Polo Ralph Lauren is one of the world’s leading designer, marketer and distributor of premium lifestyle products. The company possesses a strong portfolio of globally recognized brand names, such as Polo, Ralph Lauren Purple Label, Ralph Lauren Collection, Black Label, Blue Label, Lauren, RRL, RLX, Rugby, Ralph Lauren Childrenswear and American Living. This provides a competitive edge to Polo Ralph Lauren and strengthens its well-established position in the market over its competitors such as Liz Claiborne Inc. (LIZ) and Phillips-Van Heusen Corporation (PVH).

Moreover, the company offers lifestyle product collections in four categories – Apparel including men’s, women’s, and children’s clothing; Home comprising bedding and bath products, furniture, fabric and wallpaper, paint, tabletop and giftware; Accessories consisting of footwear, eyewear, jewelry and leather goods; and Fragrance and skin care products that are sold under Glamorous, Romance, Polo, Lauren, Safari, and Polo Sport brands.

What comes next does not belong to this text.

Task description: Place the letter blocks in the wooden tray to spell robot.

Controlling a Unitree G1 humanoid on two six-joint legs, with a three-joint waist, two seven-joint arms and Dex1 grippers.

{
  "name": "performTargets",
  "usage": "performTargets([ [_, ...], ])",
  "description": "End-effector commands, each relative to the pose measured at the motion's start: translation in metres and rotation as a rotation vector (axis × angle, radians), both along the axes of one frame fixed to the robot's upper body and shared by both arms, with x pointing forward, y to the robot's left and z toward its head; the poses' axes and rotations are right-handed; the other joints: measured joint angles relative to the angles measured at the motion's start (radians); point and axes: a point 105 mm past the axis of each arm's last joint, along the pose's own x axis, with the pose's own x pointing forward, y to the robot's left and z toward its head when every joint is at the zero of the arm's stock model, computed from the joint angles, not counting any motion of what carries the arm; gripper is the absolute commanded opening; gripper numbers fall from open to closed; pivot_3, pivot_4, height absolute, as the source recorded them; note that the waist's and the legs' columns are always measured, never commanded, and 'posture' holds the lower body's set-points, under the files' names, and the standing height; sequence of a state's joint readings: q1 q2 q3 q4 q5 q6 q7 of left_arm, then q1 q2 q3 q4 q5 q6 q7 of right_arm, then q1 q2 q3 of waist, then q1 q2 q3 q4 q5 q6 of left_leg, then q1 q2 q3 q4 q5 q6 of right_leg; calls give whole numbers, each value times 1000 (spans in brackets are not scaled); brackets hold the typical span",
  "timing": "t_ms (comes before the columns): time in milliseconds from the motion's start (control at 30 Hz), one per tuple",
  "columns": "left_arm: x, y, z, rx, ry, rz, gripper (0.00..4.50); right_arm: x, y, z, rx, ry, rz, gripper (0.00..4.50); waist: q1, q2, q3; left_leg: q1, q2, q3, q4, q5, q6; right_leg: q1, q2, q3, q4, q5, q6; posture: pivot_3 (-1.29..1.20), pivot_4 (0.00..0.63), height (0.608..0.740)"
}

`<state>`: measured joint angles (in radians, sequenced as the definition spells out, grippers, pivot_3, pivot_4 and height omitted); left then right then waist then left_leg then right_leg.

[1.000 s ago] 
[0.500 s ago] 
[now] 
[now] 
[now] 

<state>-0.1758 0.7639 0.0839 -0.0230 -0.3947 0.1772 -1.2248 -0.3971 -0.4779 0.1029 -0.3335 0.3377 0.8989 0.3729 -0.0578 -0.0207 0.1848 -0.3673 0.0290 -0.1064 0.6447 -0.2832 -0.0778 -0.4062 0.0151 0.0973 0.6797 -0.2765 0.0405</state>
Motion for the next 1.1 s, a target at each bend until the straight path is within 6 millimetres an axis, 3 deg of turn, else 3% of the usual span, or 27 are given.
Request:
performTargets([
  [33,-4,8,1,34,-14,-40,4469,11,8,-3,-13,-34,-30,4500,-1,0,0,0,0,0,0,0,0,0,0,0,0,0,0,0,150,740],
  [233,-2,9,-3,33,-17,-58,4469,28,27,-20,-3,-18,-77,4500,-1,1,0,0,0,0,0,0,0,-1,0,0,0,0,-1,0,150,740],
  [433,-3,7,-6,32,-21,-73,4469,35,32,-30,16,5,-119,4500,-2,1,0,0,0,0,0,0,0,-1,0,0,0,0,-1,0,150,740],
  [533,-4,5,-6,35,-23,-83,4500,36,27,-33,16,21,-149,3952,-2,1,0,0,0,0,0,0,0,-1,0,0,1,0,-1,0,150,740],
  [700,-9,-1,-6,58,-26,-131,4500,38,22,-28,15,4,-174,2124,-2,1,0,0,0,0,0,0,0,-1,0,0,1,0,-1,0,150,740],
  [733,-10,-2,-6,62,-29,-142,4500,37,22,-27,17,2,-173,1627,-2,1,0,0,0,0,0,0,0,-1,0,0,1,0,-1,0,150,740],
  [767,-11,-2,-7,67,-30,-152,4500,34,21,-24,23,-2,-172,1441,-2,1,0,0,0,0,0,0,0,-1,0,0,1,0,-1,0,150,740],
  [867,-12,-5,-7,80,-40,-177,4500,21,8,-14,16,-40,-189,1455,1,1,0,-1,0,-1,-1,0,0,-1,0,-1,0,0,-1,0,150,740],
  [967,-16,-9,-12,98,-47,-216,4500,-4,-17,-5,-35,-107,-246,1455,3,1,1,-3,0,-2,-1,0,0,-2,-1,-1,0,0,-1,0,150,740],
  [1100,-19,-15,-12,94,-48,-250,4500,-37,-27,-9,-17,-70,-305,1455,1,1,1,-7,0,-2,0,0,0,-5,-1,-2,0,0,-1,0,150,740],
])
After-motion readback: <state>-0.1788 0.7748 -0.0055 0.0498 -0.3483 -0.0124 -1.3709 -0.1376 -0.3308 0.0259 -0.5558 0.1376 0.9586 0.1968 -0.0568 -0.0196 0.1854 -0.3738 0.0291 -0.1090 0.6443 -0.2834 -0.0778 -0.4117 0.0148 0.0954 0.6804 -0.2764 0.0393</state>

Furthermore, the company plans to expand and elevate its international presence, particularly in Asia. In order to effectively capitalize on opportunities in the emerging markets, such as China, South Korea and India, the company has recently took direct control of operations in Asia from its licensee. Polo Ralph Lauren is in the initial stage of a broader Asian strategy, through which the company expects to transform itself over the long term. This provides a significant upside potential for the company.

Additionally, Polo Ralph Lauren has a solid cash position and an almost debt-free balance sheet at the end of third-quarter 2011, which supports the company in times of dividend payout, share repurchase and strategic acquisitions. Polo Ralph Lauren ended its third-quarter 2011 results with cash and short-term investments of $1,242.8 million and has a very low-level of long-term debt-to-capitalization ratio of just 7.8%. This offers Polo Ralph Lauren the financial flexibility to drive future growth.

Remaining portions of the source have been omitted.